Instructions to follow:
All lines from the first one in the listing below to the one holding "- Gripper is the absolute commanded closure", inclusive, are to be copied exactly.

::::::::::

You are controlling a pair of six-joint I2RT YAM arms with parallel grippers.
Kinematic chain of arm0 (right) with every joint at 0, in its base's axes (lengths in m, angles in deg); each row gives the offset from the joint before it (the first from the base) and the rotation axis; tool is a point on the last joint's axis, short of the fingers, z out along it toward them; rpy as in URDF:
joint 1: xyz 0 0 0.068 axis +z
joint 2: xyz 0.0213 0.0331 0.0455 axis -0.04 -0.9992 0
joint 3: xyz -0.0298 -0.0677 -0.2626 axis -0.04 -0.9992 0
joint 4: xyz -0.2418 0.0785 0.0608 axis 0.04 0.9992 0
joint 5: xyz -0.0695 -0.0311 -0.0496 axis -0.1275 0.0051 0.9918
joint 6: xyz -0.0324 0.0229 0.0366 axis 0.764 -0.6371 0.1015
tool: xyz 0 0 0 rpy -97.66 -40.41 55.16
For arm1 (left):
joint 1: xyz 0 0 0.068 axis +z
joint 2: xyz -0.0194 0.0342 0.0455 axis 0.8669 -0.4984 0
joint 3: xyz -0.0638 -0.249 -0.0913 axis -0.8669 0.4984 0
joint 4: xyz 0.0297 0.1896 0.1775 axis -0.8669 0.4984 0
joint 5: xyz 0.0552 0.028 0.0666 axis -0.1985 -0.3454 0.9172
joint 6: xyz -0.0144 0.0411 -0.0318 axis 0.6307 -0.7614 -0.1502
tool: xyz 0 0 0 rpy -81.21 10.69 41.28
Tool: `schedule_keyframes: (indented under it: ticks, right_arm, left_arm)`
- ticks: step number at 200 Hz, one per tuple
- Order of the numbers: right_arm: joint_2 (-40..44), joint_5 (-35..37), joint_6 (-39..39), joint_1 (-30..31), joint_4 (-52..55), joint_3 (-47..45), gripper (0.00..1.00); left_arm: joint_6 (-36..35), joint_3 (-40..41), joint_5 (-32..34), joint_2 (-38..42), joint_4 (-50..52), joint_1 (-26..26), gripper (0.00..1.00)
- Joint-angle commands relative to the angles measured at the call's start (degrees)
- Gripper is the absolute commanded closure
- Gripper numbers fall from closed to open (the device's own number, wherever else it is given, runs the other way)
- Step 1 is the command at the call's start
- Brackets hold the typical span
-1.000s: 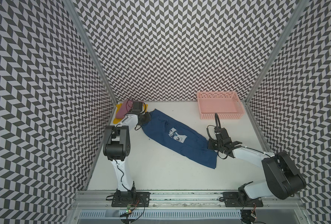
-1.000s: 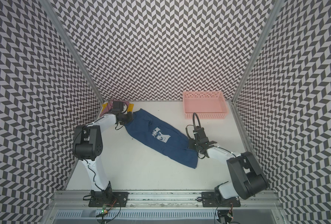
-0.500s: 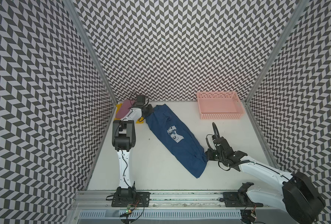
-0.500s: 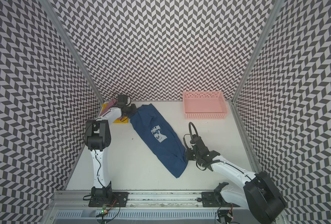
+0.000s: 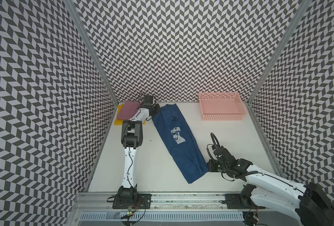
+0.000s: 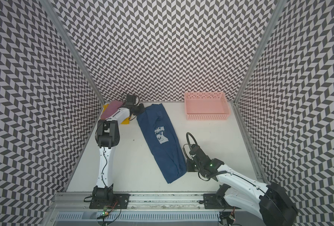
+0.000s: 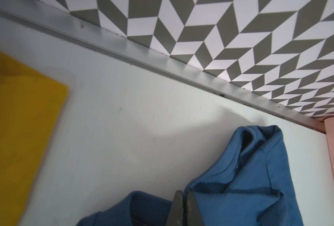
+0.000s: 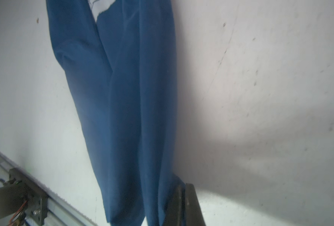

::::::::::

Written answer:
You are controlling a pair of six-joint I2RT YAM arms with parallel grippers.
Kinematic chain of arm0 (right) with every joint at 0, in its base's axes (lengths in m, angles in deg); each row gives the offset from the joint before it (the first from the base) and the rotation axis; tool is a point on the last joint's axis, short of the fingers, z out along it toward them; rpy as in URDF:
joint 1: xyz 0 0 0.068 axis +z
joint 2: xyz 0.0213 0.0331 0.0455 axis -0.04 -0.9992 0
joint 3: xyz -0.0298 -0.0677 -0.2626 axis -0.04 -0.9992 0
joint 4: xyz -0.2418 0.0785 0.0608 axis 0.04 0.9992 0
joint 5: xyz -0.0695 -0.0311 -0.0496 axis -0.1275 0.0051 0.9918
joint 6: xyz -0.0324 0.0229 0.0366 axis 0.764 -0.6371 0.1015
tool: xyz 0 0 0 rpy -97.66 -40.41 55.16
For arm1 (left):
joint 1: xyz 0 0 0.068 axis +z
joint 2: xyz -0.0194 0.0342 0.0455 axis 0.8669 -0.4984 0
joint 3: xyz -0.0638 -0.249 -0.0913 axis -0.8669 0.4984 0
joint 4: xyz 0.0297 0.1896 0.1775 axis -0.8669 0.4984 0
joint 5: xyz 0.0552 0.028 0.0666 axis -0.1985 -0.3454 0.9172
joint 6: xyz -0.0144 0.0411 -0.0318 axis 0.6307 -0.7614 -0.1502
tool: xyz 0 0 0 rpy -81.21 10.69 41.28
Tool: `schedule_keyframes: (indented under it: ticks, right_arm, left_arm)`
- ticks: step number at 200 Hz, one per tuple
- Order of the numbers: right_arm: joint_2 (-40..44), joint_5 (-35..37), joint_6 (-39..39), joint_1 (-30..31), joint_4 (-52..55), joint_3 (-47..45), gripper (0.00..1.00); left_arm: joint_6 (-36..35), joint_3 (-40..41), joint_5 (-32..34), joint_2 (-38..42), joint_4 (-50..52), joint_1 (-26..26), gripper (0.00..1.00)
- Joint-angle commands relative to the angles measured at the call's start (degrees)
- Gripper is the absolute commanded closure

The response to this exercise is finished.